Task directions :: In how many lines of the records does the word "middle" appear? Reply with the number and nothing else.

Working data ::
+-------+

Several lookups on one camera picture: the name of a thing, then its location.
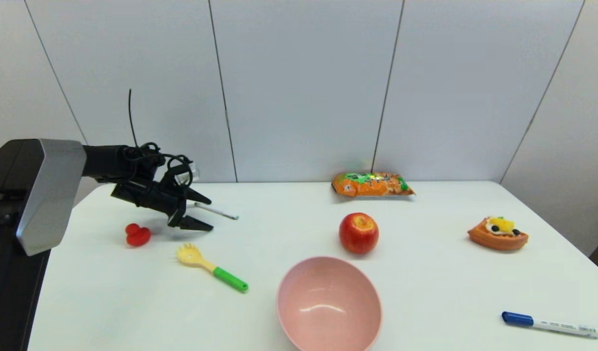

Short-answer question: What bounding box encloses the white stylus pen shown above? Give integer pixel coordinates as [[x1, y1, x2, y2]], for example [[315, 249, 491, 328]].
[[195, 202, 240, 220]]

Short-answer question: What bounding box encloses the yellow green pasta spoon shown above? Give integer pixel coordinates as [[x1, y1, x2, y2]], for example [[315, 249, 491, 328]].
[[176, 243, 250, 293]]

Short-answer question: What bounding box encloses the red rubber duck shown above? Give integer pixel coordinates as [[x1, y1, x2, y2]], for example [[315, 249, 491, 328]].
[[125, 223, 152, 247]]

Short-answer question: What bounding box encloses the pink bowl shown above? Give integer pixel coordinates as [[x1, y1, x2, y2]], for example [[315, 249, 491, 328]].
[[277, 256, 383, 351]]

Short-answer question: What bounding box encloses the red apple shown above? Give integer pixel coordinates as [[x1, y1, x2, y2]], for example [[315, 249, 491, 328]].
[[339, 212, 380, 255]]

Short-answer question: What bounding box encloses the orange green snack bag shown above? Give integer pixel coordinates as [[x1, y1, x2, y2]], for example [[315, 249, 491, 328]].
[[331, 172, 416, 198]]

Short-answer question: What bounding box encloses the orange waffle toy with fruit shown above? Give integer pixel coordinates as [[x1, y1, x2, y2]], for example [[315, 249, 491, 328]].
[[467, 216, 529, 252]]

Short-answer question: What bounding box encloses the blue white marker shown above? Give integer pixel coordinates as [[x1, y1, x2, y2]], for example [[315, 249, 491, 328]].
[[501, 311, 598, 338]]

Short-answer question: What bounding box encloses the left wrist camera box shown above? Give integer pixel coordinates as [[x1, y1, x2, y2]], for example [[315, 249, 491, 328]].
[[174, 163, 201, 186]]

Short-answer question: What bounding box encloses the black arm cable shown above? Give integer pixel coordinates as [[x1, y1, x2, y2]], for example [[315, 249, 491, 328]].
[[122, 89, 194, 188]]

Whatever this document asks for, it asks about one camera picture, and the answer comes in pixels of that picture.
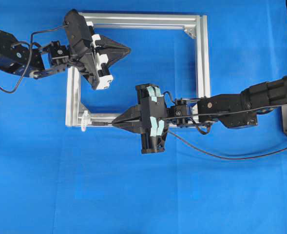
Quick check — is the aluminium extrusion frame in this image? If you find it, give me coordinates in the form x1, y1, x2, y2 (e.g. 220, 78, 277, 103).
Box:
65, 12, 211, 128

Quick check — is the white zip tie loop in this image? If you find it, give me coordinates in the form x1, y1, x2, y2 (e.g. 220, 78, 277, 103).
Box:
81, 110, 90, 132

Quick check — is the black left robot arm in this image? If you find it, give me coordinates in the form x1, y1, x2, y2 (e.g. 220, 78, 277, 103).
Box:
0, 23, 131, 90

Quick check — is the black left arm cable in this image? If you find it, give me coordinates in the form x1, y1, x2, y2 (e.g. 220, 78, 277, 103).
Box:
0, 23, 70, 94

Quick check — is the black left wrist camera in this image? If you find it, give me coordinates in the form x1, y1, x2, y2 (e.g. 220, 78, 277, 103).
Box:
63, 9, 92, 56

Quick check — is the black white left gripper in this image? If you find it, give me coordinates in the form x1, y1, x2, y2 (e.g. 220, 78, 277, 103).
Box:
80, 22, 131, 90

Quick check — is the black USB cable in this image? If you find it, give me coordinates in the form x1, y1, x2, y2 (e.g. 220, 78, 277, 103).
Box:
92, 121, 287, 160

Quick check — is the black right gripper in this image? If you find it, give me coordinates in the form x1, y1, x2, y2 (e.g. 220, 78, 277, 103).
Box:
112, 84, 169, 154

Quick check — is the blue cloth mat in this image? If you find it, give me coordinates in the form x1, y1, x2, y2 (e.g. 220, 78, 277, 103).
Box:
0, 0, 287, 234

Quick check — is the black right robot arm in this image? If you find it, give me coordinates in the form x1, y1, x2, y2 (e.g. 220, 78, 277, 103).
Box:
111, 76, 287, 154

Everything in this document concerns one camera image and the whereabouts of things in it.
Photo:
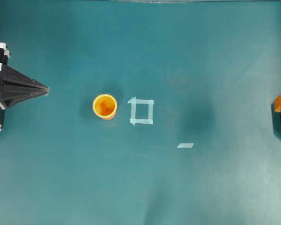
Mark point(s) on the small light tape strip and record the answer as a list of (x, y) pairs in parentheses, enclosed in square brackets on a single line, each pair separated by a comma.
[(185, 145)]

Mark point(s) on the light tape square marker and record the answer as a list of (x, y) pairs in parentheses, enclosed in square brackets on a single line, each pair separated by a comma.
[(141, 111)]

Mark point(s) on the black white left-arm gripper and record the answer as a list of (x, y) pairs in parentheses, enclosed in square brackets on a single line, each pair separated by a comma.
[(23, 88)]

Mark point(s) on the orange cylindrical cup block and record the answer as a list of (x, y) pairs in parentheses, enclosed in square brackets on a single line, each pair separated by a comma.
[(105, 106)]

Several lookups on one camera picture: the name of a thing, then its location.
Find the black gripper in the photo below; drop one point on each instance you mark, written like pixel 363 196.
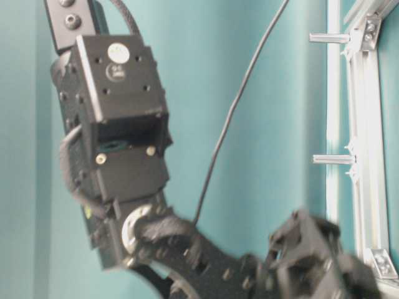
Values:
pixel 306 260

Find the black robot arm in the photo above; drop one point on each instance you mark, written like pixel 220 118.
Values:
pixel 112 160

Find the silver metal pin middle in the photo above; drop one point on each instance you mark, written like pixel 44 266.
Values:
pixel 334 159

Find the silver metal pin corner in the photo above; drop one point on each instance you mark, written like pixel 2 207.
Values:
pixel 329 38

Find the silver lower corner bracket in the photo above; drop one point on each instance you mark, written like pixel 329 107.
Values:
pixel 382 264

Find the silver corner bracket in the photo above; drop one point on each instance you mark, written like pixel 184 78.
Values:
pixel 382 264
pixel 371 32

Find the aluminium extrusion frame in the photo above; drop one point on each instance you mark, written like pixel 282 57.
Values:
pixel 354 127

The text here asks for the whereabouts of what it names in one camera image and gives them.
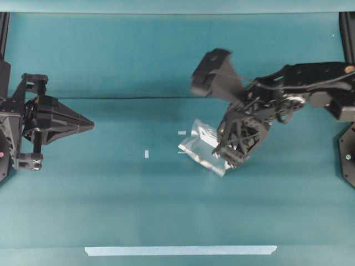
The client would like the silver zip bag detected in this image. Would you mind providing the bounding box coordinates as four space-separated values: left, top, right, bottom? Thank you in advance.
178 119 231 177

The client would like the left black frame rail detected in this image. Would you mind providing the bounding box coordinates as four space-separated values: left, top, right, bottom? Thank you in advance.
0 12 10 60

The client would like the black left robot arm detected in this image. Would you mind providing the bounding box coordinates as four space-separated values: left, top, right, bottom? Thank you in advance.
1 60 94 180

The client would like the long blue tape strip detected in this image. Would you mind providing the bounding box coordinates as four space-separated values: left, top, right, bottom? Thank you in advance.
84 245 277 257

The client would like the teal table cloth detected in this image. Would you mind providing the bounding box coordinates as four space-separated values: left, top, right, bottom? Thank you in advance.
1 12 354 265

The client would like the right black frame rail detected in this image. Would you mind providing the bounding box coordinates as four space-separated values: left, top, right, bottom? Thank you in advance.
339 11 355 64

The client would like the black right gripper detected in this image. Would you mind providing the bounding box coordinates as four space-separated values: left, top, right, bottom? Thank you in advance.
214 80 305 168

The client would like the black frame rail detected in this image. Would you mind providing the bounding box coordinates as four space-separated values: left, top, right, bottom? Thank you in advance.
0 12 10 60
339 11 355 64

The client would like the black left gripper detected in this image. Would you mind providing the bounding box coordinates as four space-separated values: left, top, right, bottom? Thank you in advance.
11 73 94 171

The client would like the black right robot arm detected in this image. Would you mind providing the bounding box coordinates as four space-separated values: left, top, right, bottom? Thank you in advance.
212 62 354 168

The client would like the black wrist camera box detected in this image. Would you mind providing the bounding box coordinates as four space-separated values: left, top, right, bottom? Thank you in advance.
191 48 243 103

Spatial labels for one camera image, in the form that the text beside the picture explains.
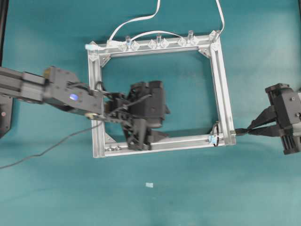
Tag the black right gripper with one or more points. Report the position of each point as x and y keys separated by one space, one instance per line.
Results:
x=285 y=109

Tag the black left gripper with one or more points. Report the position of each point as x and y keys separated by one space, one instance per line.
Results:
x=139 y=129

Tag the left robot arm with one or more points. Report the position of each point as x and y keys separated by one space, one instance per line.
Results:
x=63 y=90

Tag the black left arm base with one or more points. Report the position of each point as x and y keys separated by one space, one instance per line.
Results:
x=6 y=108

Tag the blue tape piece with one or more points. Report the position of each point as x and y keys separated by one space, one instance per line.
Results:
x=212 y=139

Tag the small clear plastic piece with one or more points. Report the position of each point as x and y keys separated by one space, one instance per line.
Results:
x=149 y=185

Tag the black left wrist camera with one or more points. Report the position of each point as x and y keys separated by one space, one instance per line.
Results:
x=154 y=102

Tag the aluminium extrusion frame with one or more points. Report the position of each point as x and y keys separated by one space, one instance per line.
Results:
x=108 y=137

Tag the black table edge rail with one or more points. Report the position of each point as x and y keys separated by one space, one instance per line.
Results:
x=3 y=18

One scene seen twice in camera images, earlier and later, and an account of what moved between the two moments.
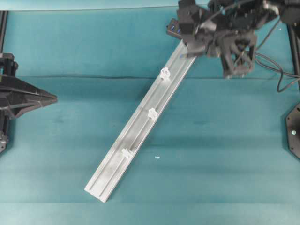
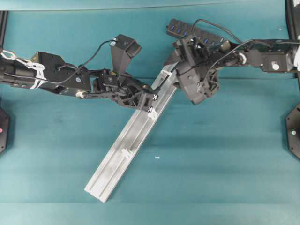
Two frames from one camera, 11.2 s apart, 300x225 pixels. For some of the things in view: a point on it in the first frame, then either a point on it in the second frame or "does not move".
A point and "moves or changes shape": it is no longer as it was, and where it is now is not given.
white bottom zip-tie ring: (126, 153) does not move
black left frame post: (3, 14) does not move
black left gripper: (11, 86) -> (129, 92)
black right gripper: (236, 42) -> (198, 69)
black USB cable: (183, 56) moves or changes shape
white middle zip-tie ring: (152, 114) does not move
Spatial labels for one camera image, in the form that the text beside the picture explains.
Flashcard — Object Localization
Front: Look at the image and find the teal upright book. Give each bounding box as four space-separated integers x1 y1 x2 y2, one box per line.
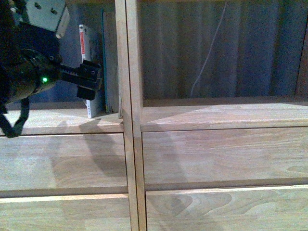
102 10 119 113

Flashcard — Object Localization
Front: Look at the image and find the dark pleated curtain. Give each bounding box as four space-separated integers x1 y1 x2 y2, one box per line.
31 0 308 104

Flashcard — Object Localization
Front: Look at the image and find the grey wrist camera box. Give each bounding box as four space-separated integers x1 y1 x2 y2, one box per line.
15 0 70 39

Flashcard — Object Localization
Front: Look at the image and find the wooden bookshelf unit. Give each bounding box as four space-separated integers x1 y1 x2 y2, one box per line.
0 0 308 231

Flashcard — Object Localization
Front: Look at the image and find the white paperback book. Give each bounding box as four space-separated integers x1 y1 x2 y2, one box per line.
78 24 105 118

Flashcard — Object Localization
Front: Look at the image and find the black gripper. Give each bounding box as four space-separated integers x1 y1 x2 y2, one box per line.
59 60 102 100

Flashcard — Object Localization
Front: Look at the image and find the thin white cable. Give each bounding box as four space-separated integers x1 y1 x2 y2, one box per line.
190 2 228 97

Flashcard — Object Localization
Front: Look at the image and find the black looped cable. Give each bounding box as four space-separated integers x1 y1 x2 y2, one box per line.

+-------+

Task solution :: 2